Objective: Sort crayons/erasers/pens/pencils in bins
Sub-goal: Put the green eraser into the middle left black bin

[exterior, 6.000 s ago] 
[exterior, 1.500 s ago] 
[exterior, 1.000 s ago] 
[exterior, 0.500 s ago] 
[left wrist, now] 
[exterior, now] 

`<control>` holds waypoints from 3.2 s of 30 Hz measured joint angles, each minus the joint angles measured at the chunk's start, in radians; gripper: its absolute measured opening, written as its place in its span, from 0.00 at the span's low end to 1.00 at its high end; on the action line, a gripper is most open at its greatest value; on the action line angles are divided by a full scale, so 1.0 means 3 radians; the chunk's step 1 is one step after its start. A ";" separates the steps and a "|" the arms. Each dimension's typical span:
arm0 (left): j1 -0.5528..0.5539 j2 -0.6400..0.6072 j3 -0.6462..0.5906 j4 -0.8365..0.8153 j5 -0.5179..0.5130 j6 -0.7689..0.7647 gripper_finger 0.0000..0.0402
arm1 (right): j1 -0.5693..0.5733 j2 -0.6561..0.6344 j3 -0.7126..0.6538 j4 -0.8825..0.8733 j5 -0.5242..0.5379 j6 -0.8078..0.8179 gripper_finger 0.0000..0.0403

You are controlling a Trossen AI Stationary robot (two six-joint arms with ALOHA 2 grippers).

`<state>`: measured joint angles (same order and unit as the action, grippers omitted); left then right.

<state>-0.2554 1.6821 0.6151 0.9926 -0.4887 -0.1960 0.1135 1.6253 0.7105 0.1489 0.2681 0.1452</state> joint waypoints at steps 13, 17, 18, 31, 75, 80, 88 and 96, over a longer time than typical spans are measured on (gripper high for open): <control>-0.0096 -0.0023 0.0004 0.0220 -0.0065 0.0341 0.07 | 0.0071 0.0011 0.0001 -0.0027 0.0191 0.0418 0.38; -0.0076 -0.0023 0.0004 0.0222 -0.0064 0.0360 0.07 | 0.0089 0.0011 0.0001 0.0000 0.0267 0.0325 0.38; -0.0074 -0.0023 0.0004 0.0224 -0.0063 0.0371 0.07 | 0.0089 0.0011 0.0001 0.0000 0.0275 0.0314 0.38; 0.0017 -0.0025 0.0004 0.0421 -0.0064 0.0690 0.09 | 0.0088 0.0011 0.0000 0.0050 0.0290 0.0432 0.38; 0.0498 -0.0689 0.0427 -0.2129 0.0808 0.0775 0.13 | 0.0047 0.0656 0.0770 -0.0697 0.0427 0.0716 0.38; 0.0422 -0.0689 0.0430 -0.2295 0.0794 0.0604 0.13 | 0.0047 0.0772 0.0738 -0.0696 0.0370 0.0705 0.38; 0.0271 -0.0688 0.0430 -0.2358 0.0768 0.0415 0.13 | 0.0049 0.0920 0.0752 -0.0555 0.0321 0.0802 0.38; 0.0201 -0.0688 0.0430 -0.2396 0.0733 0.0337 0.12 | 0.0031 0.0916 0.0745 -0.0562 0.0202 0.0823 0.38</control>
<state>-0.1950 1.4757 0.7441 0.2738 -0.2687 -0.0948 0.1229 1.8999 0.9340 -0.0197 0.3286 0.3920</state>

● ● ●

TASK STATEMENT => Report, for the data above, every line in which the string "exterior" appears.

THE COMPLETED TASK =>
[exterior, 6.000 s ago] 
[exterior, 1.500 s ago] 
[exterior, 1.000 s ago] 
[exterior, 0.500 s ago] 
[exterior, now] 

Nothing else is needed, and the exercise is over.